What is being asked: Using the entries that follow, collect the lines where the word "reply" appears.

Saved data entries:
-- Opening Marker --

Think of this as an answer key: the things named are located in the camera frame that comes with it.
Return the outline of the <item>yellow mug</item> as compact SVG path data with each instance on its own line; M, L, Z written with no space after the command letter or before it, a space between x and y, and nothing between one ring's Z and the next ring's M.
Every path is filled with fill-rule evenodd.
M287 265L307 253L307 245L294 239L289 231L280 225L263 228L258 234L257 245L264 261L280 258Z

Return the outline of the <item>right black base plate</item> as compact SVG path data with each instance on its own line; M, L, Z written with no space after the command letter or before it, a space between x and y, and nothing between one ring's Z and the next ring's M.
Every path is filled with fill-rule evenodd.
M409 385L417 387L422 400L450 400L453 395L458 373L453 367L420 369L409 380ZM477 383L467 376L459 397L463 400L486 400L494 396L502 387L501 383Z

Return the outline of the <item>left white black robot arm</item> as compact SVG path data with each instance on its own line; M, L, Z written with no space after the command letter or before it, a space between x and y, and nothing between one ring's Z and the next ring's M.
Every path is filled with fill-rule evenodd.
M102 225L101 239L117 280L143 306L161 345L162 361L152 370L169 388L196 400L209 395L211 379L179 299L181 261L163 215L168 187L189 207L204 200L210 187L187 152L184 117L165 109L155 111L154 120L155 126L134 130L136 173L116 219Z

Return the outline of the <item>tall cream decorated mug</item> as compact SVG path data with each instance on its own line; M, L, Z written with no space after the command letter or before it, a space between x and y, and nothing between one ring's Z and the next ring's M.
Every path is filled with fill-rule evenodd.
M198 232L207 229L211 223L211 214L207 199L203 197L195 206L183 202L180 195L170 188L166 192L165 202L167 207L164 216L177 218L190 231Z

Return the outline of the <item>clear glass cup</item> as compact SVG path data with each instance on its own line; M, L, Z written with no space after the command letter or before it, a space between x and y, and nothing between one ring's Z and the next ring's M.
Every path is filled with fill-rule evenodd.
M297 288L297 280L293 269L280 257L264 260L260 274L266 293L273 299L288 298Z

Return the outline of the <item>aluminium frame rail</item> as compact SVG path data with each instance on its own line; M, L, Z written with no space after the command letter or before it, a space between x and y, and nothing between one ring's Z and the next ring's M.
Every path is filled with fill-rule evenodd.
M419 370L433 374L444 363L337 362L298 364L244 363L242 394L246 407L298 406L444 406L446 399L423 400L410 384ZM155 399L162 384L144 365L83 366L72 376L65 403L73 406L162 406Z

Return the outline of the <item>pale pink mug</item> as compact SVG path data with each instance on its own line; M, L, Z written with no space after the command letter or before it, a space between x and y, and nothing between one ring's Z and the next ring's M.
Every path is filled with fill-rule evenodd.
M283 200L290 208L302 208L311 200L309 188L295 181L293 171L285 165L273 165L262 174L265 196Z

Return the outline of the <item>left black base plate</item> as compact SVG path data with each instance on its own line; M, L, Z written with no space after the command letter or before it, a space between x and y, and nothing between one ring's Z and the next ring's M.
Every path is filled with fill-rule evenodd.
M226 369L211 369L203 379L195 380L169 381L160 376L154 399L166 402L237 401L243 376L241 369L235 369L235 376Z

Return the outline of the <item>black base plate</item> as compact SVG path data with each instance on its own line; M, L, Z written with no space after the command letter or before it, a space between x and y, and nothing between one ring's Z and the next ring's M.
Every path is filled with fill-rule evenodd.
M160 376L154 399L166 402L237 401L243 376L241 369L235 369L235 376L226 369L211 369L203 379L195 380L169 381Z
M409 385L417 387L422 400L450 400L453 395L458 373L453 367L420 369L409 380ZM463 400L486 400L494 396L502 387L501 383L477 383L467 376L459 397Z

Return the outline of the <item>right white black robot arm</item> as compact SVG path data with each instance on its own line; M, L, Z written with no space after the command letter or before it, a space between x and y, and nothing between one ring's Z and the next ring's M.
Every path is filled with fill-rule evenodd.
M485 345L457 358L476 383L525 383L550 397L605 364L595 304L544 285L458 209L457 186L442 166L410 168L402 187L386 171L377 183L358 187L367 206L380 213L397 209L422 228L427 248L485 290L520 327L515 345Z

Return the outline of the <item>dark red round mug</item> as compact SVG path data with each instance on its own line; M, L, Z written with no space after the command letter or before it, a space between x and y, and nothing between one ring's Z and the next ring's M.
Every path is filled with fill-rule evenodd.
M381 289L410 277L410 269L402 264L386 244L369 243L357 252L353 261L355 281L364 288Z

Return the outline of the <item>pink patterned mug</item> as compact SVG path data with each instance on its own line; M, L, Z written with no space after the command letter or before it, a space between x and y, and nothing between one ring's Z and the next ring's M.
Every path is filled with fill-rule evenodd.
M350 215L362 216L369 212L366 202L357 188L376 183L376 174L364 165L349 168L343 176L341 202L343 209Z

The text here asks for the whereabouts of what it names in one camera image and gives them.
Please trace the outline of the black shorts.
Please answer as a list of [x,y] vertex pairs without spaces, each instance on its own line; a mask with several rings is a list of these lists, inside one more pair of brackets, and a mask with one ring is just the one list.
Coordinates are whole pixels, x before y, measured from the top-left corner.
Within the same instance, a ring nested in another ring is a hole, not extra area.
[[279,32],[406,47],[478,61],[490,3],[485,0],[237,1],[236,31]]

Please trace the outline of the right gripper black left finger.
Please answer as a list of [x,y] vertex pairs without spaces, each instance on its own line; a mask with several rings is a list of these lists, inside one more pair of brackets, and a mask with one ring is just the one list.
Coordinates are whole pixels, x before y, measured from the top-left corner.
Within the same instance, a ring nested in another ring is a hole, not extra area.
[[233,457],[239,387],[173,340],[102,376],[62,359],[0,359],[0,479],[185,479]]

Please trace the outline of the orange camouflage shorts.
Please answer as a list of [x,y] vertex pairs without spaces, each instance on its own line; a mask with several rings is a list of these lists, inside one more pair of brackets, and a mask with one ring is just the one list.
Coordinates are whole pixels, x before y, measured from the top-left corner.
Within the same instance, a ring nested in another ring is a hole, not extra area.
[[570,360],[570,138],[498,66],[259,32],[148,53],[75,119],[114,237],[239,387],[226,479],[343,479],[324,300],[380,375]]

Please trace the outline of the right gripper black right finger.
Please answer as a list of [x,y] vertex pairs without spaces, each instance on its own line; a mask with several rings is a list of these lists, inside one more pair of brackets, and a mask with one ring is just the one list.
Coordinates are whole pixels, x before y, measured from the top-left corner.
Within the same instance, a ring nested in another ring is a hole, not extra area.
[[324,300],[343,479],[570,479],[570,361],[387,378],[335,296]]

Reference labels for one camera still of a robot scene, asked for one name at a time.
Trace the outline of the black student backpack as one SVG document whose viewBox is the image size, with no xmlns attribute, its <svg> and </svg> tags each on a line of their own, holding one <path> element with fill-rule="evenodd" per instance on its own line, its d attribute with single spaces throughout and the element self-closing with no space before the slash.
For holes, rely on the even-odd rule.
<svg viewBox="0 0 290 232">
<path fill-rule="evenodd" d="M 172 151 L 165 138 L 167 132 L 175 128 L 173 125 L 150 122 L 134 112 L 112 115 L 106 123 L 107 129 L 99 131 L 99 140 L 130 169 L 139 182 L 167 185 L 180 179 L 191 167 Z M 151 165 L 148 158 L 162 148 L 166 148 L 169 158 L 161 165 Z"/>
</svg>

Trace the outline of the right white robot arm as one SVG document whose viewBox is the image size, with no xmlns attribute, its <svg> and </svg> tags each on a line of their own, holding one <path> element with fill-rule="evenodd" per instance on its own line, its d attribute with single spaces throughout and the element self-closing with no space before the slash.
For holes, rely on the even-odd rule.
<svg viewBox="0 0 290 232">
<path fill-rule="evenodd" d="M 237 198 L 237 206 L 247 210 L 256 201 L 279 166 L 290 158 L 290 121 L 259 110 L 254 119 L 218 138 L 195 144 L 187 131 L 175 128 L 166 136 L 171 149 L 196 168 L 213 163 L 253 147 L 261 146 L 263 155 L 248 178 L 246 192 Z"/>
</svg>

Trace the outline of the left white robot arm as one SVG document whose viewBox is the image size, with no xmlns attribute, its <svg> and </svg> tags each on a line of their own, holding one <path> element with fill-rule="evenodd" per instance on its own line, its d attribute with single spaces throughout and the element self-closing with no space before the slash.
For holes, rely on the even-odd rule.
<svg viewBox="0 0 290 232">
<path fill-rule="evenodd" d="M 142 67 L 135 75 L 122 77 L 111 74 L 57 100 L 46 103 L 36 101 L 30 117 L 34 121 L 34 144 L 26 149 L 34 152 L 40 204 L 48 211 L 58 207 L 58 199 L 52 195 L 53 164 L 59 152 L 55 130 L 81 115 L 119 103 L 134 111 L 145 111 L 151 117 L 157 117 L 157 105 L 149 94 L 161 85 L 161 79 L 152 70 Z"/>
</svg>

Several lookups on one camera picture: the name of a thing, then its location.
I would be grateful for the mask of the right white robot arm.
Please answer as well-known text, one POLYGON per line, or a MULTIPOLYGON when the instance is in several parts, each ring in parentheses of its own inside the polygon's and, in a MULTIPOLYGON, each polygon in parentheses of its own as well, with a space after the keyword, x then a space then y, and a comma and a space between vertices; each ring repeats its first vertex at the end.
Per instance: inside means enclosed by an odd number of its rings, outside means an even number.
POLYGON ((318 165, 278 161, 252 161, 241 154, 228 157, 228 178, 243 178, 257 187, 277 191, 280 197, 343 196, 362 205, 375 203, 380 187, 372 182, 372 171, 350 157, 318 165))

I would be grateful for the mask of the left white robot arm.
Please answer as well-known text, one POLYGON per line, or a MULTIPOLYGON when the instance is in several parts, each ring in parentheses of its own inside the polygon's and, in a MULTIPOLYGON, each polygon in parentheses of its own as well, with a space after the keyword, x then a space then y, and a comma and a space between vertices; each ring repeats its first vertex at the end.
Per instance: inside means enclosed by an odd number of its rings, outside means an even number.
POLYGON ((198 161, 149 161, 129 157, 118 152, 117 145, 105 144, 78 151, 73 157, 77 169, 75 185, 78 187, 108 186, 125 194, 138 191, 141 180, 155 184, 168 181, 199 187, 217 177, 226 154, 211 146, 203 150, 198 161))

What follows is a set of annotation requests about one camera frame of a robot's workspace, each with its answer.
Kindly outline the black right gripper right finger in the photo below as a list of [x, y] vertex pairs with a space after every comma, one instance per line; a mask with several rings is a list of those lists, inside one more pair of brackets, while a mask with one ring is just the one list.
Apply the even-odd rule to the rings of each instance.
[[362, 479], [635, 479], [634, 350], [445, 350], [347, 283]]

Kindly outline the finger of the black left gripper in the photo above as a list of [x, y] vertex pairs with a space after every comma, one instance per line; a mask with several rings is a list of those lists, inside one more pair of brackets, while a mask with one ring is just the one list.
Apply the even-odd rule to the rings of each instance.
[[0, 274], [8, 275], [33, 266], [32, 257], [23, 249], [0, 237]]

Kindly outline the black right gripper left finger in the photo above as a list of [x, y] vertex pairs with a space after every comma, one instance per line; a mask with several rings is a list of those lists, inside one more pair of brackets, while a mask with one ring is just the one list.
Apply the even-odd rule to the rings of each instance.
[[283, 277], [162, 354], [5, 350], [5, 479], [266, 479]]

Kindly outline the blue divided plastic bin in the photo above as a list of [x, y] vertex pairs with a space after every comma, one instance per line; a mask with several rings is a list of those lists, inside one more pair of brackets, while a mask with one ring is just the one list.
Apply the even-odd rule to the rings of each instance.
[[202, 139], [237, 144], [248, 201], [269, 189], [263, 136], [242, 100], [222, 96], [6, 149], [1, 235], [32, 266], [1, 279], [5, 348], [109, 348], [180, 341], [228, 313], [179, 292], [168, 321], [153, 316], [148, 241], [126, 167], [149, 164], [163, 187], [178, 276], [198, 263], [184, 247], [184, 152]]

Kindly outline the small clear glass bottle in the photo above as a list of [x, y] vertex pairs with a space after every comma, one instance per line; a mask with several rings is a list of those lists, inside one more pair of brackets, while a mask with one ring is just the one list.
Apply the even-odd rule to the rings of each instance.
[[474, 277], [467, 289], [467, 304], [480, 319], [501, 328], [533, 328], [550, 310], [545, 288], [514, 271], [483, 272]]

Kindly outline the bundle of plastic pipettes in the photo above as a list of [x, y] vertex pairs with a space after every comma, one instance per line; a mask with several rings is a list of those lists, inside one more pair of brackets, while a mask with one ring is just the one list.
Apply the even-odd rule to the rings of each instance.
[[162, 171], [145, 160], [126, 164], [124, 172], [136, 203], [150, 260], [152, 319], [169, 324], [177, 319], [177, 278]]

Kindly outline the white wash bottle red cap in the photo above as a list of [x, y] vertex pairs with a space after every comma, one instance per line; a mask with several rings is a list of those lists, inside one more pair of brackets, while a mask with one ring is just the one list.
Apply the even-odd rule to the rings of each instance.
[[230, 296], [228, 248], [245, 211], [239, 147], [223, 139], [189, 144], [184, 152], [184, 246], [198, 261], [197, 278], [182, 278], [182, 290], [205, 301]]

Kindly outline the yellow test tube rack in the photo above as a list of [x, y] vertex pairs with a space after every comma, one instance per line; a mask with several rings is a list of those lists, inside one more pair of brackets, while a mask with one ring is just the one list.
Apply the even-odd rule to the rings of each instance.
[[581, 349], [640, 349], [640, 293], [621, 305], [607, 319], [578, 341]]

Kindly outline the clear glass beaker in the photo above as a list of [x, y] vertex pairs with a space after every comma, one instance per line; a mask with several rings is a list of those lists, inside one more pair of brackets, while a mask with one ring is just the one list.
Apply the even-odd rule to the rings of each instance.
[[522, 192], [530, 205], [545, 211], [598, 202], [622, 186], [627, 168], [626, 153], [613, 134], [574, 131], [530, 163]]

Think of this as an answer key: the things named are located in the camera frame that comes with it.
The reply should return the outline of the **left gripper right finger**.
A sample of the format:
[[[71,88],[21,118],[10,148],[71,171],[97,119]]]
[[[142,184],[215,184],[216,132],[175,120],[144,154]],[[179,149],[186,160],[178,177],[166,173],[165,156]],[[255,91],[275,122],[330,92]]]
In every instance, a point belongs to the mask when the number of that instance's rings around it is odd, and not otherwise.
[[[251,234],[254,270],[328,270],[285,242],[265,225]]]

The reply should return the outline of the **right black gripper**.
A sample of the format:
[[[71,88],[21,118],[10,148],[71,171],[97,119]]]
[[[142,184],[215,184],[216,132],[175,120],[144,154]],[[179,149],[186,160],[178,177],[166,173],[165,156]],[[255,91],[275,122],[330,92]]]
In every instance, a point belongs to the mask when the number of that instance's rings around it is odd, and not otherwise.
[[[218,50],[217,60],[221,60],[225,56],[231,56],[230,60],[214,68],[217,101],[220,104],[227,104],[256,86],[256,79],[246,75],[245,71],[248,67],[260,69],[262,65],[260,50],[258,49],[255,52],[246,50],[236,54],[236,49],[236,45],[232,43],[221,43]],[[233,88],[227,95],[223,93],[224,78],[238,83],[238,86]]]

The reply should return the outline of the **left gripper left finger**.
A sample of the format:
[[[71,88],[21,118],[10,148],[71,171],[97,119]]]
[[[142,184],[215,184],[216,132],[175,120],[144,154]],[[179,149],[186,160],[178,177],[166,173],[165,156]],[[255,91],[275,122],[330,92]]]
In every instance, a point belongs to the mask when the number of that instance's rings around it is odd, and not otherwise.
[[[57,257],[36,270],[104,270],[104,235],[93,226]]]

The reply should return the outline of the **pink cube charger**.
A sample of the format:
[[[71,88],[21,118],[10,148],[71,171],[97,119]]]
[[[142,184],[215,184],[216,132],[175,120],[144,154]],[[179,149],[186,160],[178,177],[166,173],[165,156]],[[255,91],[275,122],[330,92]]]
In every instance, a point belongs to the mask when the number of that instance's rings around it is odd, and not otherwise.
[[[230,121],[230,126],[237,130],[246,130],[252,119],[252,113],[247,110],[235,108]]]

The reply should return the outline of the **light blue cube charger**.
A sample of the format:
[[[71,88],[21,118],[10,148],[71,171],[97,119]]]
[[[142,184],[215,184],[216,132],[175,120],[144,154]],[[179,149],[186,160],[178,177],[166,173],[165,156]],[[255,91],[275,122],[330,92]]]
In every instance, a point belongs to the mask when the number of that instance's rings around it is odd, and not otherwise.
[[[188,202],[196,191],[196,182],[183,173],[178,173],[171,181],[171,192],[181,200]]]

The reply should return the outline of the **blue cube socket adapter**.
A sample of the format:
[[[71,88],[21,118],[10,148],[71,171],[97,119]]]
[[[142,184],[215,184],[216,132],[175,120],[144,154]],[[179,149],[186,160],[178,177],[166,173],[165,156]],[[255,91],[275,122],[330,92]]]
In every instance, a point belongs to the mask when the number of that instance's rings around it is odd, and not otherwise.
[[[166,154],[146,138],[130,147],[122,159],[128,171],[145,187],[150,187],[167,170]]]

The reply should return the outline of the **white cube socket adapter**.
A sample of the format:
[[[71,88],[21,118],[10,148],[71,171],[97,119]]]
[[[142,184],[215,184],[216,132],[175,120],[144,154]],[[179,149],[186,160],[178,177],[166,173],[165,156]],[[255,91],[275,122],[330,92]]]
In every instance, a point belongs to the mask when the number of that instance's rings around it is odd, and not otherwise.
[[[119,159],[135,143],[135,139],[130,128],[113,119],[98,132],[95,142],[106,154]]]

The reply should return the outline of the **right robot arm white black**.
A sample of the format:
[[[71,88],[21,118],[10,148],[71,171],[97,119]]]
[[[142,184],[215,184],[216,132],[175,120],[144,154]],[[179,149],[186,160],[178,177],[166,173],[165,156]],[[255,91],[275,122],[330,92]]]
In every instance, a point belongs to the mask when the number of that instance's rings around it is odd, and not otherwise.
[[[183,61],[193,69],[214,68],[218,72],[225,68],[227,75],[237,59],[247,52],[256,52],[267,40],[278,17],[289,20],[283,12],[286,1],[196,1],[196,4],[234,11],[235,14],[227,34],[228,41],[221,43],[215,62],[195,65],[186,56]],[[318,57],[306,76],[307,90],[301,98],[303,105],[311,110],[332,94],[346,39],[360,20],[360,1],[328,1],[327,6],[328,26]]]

-- Closing Marker --

Task response:
The reply should return the outline of the **left gripper right finger**.
The reply should return the outline of the **right black gripper**.
The reply should return the outline of the **left gripper left finger**.
The reply should return the outline of the **pink cube charger**.
The reply should return the outline of the **light blue cube charger**.
The reply should return the outline of the **blue cube socket adapter**.
The reply should return the outline of the **white cube socket adapter**.
The reply should return the outline of the **right robot arm white black**.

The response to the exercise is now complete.